第三章 優しい音色が分かつ空 【帝政シャール編2】

幕間


 傭兵街には、一般人からの依頼を受けてくれる腕利きの傭兵がいる。

 深夜。そんな噂を頼りに港街ガランの外れに住む娘レーアは、肌寒くなりかけてきた街中を小走りに南へと向かっていた。素足に編み込みのサンダル、くすんだ灰色をした半袖という薄着で、息を切らせていた。

 あそこを逃げ出したときは、体力の続く限り走っていた。今は息も絶え絶えに、歩く速度と変わらぬくらいの小走り。どのくらい離れたであろうか、背後を振り返るのも怖く、ただひたすらに海を、港を、傭兵街を目指した。

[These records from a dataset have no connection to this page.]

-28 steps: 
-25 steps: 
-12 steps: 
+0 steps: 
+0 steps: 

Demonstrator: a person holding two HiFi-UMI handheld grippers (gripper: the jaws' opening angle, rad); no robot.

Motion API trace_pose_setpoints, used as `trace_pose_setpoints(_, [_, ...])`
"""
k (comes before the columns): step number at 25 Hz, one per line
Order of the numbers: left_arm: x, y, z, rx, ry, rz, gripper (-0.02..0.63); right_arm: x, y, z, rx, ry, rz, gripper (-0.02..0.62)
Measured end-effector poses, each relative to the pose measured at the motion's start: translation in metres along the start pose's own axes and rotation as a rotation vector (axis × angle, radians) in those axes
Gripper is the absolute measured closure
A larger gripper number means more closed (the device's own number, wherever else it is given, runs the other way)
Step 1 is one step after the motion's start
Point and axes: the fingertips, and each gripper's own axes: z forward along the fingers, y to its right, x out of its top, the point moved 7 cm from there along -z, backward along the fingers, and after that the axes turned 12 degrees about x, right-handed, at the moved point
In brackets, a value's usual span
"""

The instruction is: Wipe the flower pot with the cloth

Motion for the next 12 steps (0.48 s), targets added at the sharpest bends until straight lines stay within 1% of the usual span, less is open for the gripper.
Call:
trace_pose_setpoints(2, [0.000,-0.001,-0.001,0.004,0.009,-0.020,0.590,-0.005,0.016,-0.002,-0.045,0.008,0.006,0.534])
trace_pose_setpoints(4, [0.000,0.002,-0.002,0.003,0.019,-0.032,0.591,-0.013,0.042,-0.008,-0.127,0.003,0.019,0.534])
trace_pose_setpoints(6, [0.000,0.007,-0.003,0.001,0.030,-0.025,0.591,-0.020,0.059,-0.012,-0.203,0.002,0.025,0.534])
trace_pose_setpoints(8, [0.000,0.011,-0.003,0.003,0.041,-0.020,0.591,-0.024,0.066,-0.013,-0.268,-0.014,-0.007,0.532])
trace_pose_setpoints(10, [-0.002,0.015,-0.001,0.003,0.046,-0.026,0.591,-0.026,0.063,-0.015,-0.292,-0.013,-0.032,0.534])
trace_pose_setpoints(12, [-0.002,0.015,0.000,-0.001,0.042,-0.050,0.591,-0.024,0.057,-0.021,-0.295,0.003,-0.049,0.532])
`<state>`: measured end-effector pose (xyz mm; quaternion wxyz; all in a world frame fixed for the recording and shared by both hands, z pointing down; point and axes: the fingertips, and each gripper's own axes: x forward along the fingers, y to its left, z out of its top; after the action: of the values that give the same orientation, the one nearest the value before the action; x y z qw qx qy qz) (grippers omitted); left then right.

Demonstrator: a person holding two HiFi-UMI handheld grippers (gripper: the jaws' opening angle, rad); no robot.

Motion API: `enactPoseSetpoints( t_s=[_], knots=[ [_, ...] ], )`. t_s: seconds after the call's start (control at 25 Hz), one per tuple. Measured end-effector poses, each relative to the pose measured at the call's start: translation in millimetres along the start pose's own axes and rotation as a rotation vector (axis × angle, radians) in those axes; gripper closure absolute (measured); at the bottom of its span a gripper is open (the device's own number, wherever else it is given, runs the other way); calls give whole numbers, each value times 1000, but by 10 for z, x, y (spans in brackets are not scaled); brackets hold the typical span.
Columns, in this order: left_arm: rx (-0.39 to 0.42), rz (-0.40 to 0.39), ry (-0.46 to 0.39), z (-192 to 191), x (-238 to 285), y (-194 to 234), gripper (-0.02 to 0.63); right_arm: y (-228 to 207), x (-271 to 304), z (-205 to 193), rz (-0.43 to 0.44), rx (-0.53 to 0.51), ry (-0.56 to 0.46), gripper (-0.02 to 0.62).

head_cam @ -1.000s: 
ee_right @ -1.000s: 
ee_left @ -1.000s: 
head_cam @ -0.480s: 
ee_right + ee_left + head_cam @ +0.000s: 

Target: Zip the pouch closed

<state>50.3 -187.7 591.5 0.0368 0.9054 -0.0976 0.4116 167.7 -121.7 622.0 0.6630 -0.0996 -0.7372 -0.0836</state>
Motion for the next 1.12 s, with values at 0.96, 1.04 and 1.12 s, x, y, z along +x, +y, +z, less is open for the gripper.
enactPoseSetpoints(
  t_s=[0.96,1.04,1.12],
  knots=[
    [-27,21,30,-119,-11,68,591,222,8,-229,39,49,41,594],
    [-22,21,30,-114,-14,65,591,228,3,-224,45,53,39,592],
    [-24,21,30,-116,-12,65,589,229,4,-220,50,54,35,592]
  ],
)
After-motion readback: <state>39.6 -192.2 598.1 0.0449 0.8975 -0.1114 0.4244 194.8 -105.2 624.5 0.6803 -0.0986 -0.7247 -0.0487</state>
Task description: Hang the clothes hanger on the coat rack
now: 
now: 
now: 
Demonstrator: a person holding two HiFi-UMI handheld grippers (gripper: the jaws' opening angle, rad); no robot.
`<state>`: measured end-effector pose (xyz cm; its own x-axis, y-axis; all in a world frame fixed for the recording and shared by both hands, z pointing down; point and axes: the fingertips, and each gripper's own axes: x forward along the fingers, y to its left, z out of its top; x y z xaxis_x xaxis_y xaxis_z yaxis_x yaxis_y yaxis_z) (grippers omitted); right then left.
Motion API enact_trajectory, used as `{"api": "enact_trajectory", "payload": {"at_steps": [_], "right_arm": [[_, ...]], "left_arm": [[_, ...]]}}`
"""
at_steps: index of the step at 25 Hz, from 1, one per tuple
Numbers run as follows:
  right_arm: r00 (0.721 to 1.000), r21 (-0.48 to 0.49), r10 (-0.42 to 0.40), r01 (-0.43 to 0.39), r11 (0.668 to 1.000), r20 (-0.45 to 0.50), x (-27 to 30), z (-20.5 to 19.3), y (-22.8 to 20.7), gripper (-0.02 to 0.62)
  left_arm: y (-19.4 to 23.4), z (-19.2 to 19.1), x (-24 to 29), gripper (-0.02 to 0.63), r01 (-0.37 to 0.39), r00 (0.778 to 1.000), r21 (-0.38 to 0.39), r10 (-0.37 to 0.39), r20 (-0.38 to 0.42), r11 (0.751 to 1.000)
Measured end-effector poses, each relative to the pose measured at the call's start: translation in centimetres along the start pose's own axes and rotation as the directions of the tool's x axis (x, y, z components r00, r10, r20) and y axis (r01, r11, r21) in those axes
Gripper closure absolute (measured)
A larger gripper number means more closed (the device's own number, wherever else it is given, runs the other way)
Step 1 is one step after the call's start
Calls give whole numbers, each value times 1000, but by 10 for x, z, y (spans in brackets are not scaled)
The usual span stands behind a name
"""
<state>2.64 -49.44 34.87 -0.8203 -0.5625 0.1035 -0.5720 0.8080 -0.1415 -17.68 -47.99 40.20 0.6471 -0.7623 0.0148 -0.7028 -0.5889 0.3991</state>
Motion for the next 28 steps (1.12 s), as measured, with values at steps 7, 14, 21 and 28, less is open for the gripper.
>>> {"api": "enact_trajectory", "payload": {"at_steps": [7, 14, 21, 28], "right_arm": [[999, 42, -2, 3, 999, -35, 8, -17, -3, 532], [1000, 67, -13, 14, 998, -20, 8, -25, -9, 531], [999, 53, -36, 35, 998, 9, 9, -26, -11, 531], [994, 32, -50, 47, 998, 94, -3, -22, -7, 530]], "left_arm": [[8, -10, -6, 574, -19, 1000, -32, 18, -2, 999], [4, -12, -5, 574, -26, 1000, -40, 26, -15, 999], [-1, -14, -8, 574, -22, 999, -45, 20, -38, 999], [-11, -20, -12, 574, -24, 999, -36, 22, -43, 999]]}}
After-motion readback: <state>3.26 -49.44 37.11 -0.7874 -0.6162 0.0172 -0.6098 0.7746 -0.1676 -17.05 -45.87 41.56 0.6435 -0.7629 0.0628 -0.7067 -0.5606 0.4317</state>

 足を止めれば、すぐに背後からあの女の声が、「どこにいくのレーア」と、いつもの優しいあの女の声が聞こえてくるのではないかと、うなじをそのたびに総毛立たせる。息も上がりかけた汗だくの中、それでも奔る背筋の寒気。

 助けてもらわなくてはならない。

 妹たちを。なによりも自分を。

 あの歌声を聞かされると、総てを忘れて人を殺めてしまう私たち姉妹を。

 助けてもらわねばならない。

 この命を奪ってもらってでも。


「お願いします。助けてください」


 月と星の灯りのみでも見通す自分の夜目を頼りにレーアは駆ける。


「助けてください」


 知れず、声が漏れる。

 嗚咽へと変えては息が乱れる。泣いてはいけない。


「殺してください」


 私を。あいつらを。

 職人街に入ると、レーアは自分の萎えかける肉体を叱咤する。背まで伸びた栗色の髪が、再び風を受けなびく。走る。息が上がってもなお、両足には力がこもる。のどが痛い。足腰も悲鳴を上げている。それでも、噂に聞く場所まで、あと少しなのだ。

 双剣亭に行けば、助けてくれる。

 お姫さまの剣士が、きっと助けてくれる。

 ただ、それだけを信じ、ただ、それだけを頼りに、彼女は一層その両足に力を込めたのであった。